## ABOUT THIS EXERCISE
Find the line below with "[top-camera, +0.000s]" and the line with "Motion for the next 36". Output them and the lines between, exactly, but not the pictures.

## MATERIAL SUPPLIED
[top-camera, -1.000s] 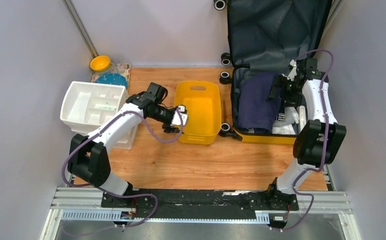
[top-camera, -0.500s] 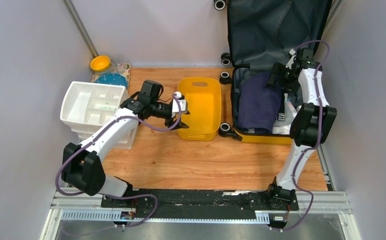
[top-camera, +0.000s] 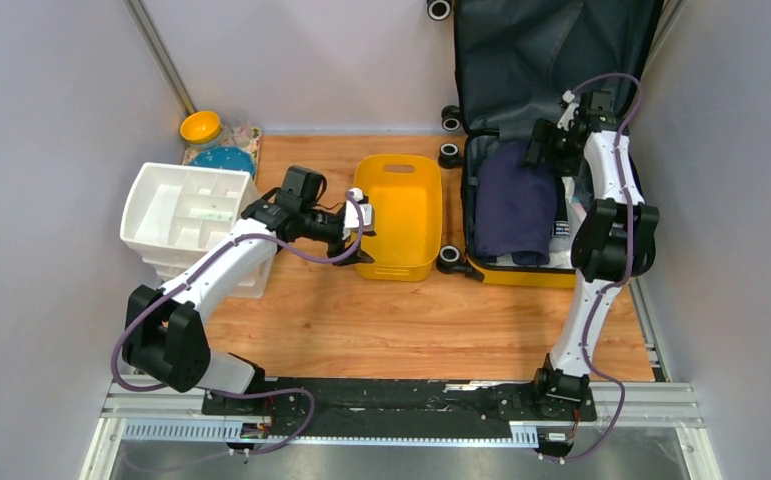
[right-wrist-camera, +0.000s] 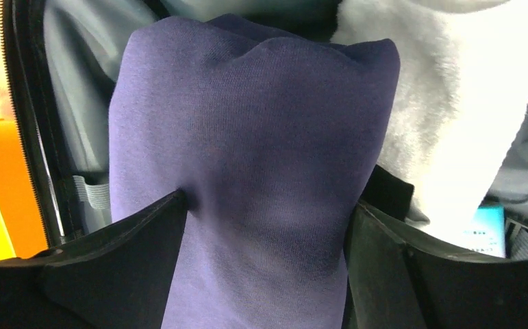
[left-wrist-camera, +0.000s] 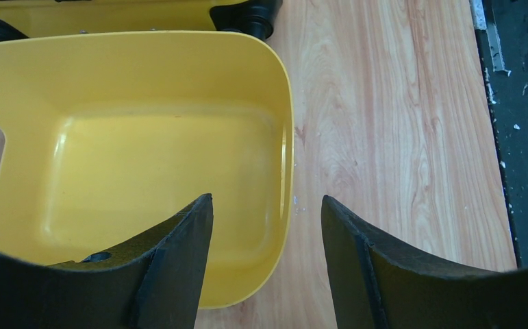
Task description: Open, take out, and arrange the luggage
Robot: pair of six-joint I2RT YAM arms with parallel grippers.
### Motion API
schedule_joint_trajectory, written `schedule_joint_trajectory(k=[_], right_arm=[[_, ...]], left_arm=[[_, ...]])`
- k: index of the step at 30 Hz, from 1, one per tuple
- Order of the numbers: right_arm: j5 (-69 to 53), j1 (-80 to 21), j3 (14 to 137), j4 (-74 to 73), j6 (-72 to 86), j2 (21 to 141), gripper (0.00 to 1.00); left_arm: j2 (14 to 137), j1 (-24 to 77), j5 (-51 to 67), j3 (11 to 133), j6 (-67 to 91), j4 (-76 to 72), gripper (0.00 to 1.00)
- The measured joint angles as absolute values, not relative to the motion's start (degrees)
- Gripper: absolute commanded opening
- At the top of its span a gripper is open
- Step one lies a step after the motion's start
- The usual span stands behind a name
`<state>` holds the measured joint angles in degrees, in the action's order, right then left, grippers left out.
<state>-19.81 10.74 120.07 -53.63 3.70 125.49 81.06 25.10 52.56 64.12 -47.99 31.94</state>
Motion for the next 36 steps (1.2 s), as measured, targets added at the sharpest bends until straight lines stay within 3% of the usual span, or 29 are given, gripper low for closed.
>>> schedule_joint_trajectory(k=[4, 7, 15, 21, 22, 23, 36], right_arm=[[-20.1, 9.41, 120.55, -53.1, 1.83, 125.49, 0.34], [-21.41, 8.91, 120.77, -52.95, 0.01, 125.47, 0.0], [-31.51, 9.19, 119.61, -52.99, -9.47, 122.32, 0.0], [-46.04, 9.13, 108.79, -53.69, -22.65, 107.9, 0.0], [-47.53, 9.1, 108.22, -54.22, -24.38, 106.06, 0.0], [-49.6, 9.06, 107.83, -55.42, -26.85, 103.79, 0.0], [-60.2, 6.61, 106.24, -74.37, -49.45, 92.36, 0.0]], left_arm=[[81.06, 25.1, 52.12, 64.12, -46.06, 30.7, 0.67], [81.06, 25.1, 51.92, 64.1, -44.03, 29.26, 0.66], [81.89, 25.1, 51.53, 63.9, -29.78, 17.19, 0.68], [86.26, 25.1, 50.94, 66.52, -19.11, 5.21, 0.73], [86.85, 25.1, 50.94, 66.94, -18.06, 3.53, 0.8], [87.55, 25.08, 51.0, 67.33, -16.93, 1.39, 0.81], [96.25, 28.82, 53.36, 82.37, -15.22, -11.11, 0.82]])
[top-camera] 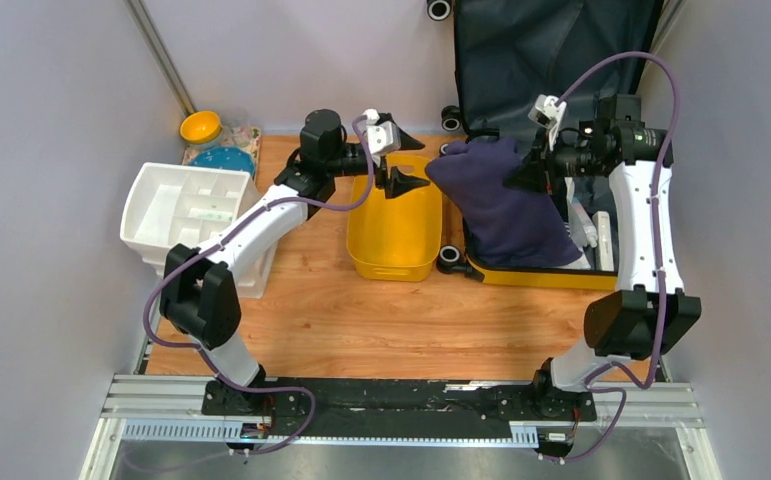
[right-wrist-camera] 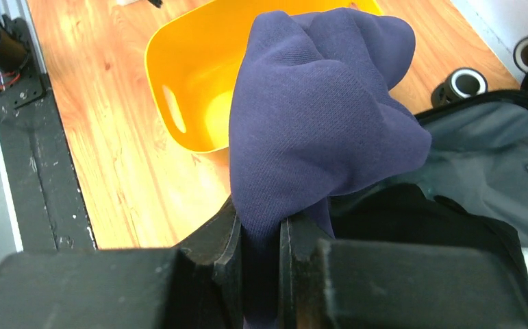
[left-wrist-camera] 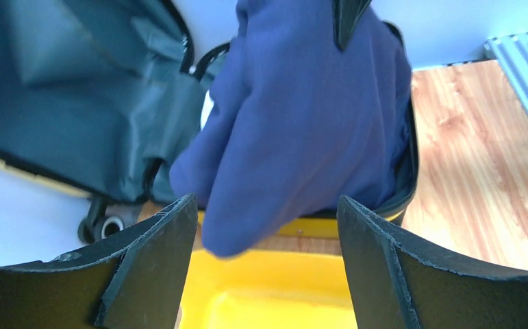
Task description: Open, take out, and arrange the luggage
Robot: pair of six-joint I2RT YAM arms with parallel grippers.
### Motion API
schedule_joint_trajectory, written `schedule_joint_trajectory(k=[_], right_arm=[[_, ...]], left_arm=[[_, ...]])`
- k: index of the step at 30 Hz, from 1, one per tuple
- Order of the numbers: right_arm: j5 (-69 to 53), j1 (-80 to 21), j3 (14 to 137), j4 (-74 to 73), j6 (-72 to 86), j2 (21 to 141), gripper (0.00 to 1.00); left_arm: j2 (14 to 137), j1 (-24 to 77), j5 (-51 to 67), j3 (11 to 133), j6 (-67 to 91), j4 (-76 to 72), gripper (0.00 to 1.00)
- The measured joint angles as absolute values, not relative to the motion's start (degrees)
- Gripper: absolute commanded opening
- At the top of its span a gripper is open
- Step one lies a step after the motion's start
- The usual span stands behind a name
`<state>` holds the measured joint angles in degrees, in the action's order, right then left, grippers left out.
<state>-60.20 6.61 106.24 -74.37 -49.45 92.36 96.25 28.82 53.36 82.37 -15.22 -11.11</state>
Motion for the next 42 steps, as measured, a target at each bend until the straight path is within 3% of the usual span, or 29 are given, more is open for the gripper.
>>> schedule_joint_trajectory(k=[16, 36, 40, 41, 42], right_arm=[[-54.96, -5.82, 91.85, -77.36, -66.26, 77.08, 0.0], [-44.95, -16.4, 81.08, -77.32, -80.82, 70.04, 0.0], [-44.38, -16.88, 80.6, -77.38, -81.97, 69.08, 0.0], [-44.21, -16.88, 80.6, -77.43, -81.97, 68.93, 0.0], [-44.05, -16.88, 80.6, -77.43, -81.95, 68.79, 0.04]], left_arm=[[96.62, 38.02, 62.52, 80.66, -26.7, -8.73, 0.84], [92.36, 43.53, 55.35, 66.54, -34.22, -13.28, 0.85], [92.36, 43.83, 56.71, 66.41, -34.3, -13.58, 0.54], [92.36, 43.94, 57.06, 66.43, -34.37, -13.58, 0.4], [92.38, 44.1, 57.36, 66.46, -34.39, -13.52, 0.32]])
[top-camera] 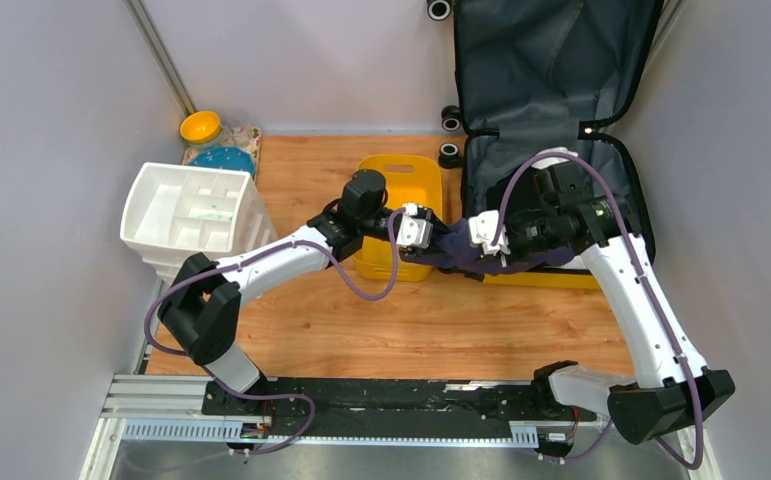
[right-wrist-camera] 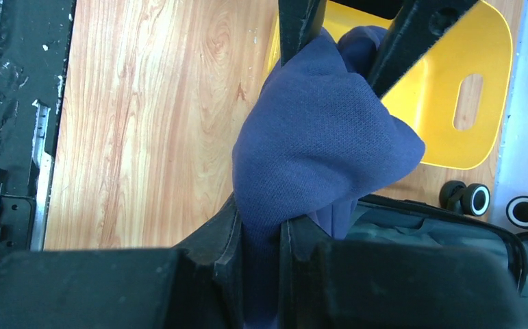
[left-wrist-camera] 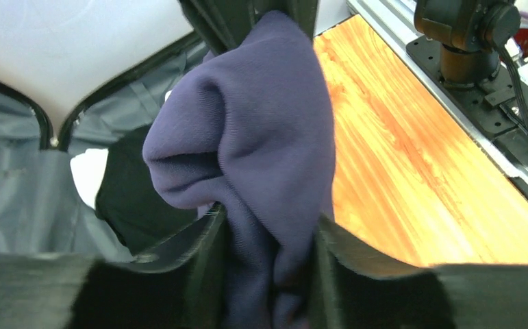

## PROBLEM SOLUTION
[top-camera, +0.000s] 
[right-wrist-camera, +0.000s] 
[left-wrist-camera, +0.000s] 
Task description: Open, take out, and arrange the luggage
Robot: pair of six-joint I2RT YAM arms with parallel grippers.
### Motion API
schedule_joint_trajectory, written `schedule_joint_trajectory(k=[_], right_arm=[[_, ...]], left_arm=[[_, ...]])`
- k: index of the step at 30 Hz, from 1, one per tuple
- Order of the numbers: right_arm: j5 (-69 to 53), j1 (-80 to 21), j3 (14 to 137), j4 (-74 to 73), j6 (-72 to 86), j2 (21 to 141), gripper (0.00 to 1.00); left_arm: j2 (14 to 137), j1 (-24 to 77), j5 (-51 to 67), j3 (11 to 133), j6 (-67 to 91), j4 (-76 to 72), gripper (0.00 to 1.00)
- The measured joint angles as absolute values, not relative to the motion's start (degrees)
- Gripper: absolute commanded opening
- At the top of its span a gripper is open
- Step one lies a step after the motion's start
- The usual span stands behind a name
`<state>` holds the measured joint angles in degrees, in the action's order, right then left, grippers left out.
<state>-19.81 10.74 120.07 -53.63 3.70 125.49 81.06 25.10 52.56 64.12 -47.99 31.94</state>
Motion for the next 36 steps (1.2 s), as measured, targets added at the sharpest bends until straight lines stay within 3% of the usual span, or 29 are given, gripper low for closed.

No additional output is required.